▶ **Work item**
Check each line of the material that follows, and copy those holding the string "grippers".

▶ **Data for this task**
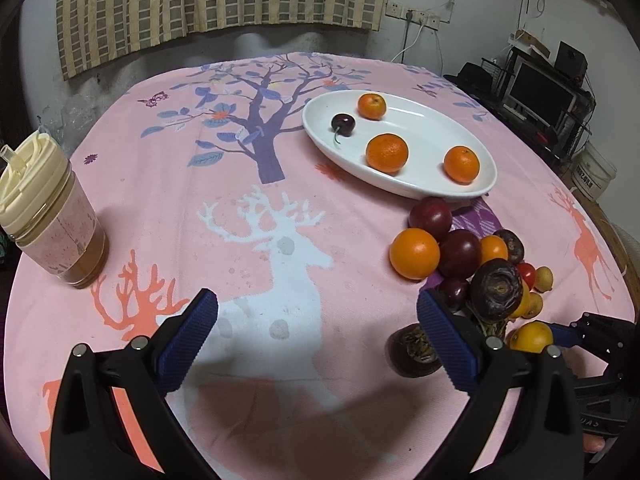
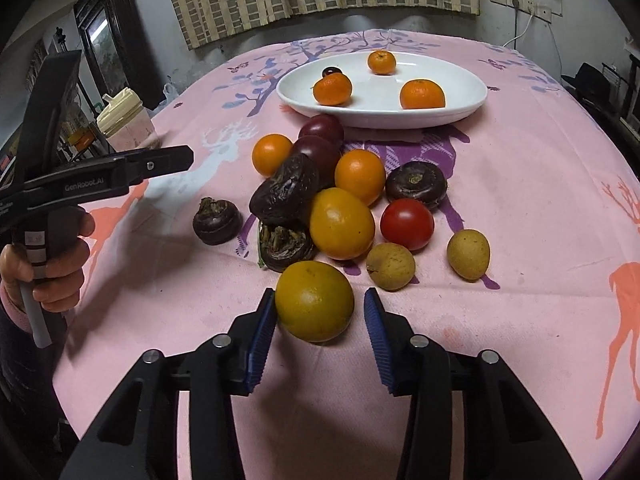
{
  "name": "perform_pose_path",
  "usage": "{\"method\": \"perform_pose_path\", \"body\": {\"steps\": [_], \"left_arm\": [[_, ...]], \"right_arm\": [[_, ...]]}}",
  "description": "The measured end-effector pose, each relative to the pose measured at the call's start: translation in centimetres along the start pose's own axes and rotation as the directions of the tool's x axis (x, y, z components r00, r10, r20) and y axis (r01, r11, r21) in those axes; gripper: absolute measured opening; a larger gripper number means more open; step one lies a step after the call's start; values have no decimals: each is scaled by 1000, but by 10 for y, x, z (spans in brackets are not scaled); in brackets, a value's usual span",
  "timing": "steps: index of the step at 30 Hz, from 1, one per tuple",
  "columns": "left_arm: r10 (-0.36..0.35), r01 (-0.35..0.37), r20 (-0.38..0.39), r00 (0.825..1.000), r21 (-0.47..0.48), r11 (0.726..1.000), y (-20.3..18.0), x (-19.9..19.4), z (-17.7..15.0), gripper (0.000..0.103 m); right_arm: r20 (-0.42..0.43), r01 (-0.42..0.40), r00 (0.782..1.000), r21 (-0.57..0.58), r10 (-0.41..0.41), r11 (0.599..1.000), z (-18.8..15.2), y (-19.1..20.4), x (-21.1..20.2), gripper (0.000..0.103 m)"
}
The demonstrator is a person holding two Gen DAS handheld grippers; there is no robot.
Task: Organize fruits
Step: 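Grasp the large yellow citrus with the right tool while the left tool grasps a dark mangosteen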
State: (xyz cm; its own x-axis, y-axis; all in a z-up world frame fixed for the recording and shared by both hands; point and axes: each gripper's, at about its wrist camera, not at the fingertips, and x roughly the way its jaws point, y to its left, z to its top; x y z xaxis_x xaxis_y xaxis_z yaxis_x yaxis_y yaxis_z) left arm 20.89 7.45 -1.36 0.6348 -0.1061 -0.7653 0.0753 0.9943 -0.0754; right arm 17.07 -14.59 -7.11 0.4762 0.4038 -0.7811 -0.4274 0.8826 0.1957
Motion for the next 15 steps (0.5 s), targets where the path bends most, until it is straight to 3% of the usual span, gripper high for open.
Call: {"method": "perform_pose_path", "body": {"steps": [4, 7, 9, 11, 15], "left_arm": [[-43, 44, -31, 999, 23, 999, -5, 3, -4, 98], [-138, 145, -81, 987, 91, 985, -19, 6, -12, 98], [-164, 177, -93, 982, 162, 971, -34, 5, -21, 90], [-161, 183, -111, 981, 225, 957, -48, 8, -29, 69], [-152, 182, -133, 979, 258, 949, -58, 17, -34, 55]], "right_arm": [[23, -67, 998, 67, 65, 996, -1, -13, -4, 37], [76, -104, 993, 114, 95, 988, -2, -22, -12, 37], [97, -114, 990, 135, 101, 984, -3, -26, -15, 37], [105, -113, 990, 145, 99, 983, -3, -28, -16, 37], [110, -123, 988, 141, 107, 982, -3, -28, -17, 37]]}}
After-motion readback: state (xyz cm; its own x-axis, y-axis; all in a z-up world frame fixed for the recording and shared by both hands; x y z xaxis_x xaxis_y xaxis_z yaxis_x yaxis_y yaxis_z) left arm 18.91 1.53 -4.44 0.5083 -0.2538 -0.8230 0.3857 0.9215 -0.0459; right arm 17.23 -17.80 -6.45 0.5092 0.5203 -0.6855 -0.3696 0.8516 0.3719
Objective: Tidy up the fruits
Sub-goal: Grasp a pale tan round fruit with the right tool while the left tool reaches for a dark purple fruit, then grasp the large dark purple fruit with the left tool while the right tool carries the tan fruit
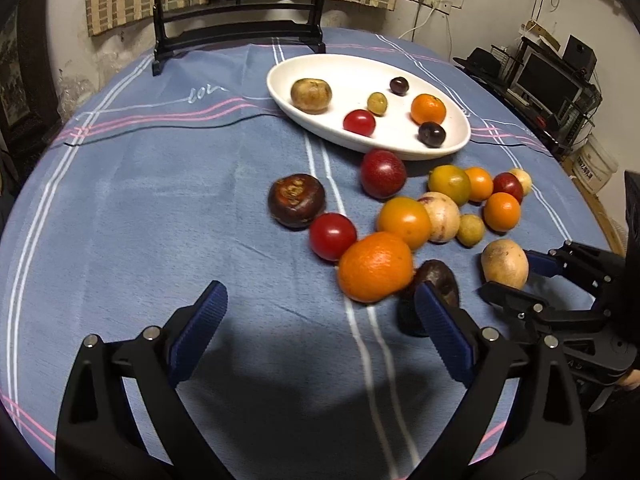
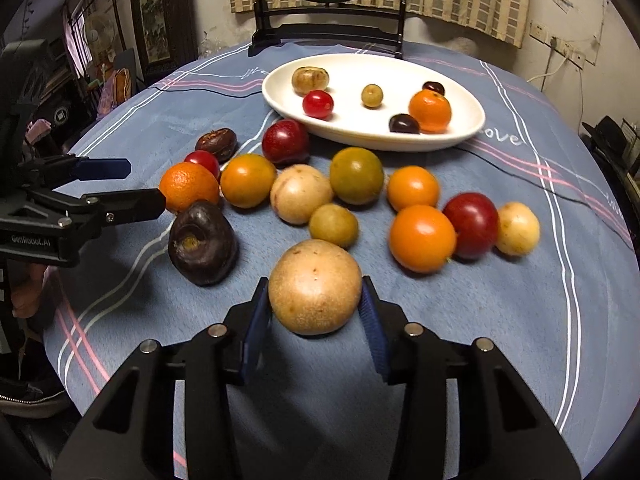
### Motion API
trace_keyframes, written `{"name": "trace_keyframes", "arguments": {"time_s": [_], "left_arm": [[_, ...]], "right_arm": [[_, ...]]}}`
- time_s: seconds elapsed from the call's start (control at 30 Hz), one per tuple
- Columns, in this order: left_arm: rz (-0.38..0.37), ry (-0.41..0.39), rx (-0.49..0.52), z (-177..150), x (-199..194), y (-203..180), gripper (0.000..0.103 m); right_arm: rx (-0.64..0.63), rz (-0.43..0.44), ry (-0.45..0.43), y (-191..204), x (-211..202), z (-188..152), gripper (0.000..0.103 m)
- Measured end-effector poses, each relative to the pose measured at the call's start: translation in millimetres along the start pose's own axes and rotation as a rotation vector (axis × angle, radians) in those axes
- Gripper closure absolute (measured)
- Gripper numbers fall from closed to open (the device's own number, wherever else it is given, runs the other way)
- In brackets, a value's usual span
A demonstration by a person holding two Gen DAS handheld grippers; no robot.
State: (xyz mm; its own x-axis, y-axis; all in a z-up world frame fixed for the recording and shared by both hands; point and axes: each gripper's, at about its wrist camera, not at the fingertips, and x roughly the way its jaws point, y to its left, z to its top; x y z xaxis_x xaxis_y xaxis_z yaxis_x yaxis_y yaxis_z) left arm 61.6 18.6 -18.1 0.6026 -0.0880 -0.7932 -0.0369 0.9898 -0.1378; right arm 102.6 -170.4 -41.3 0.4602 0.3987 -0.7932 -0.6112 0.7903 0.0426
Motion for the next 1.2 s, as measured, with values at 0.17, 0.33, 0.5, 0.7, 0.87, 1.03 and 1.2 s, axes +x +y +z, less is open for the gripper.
{"name": "trace_keyframes", "arguments": {"time_s": [0.17,0.33,0.5,0.7,0.87,1.03,1.2], "left_arm": [[-0.017,0.016,0.012,-2.1,-0.4,-12.6,0.007],[-0.048,0.069,0.038,-10.0,3.1,-33.9,0.007],[-0.068,0.116,0.03,-12.7,15.6,-50.3,0.007],[-0.052,0.13,0.005,-10.7,26.8,-57.7,0.007],[-0.013,0.129,-0.039,-4.2,33.9,-62.1,0.007],[0.018,0.114,-0.044,-0.4,37.0,-65.4,0.009],[0.056,0.075,0.028,-4.7,34.6,-70.9,0.028]], "right_arm": [[0.018,0.011,-0.016,-6.0,-6.1,-6.9,0.058],[0.039,0.028,-0.035,-11.2,-10.4,-9.3,0.058],[0.061,0.024,-0.052,-21.0,-16.5,-13.8,0.058],[0.097,0.037,-0.075,-37.2,-24.0,-21.7,0.058],[0.104,0.057,-0.089,-36.2,-25.4,-23.0,0.058],[0.112,0.071,-0.098,-37.4,-26.5,-24.0,0.058],[0.111,0.066,-0.093,-36.9,-25.1,-22.8,0.058]]}}
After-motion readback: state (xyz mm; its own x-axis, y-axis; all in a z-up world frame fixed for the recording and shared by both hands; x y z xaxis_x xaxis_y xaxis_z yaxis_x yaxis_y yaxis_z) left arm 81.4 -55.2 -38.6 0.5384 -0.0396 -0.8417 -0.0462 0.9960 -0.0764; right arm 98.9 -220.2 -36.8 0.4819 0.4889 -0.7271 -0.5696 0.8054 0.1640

▶ **Worked solution**
The demonstrator is a person holding two Gen DAS handheld grippers; there is no robot.
A demonstration by a person holding two Gen DAS handheld grippers; no robot.

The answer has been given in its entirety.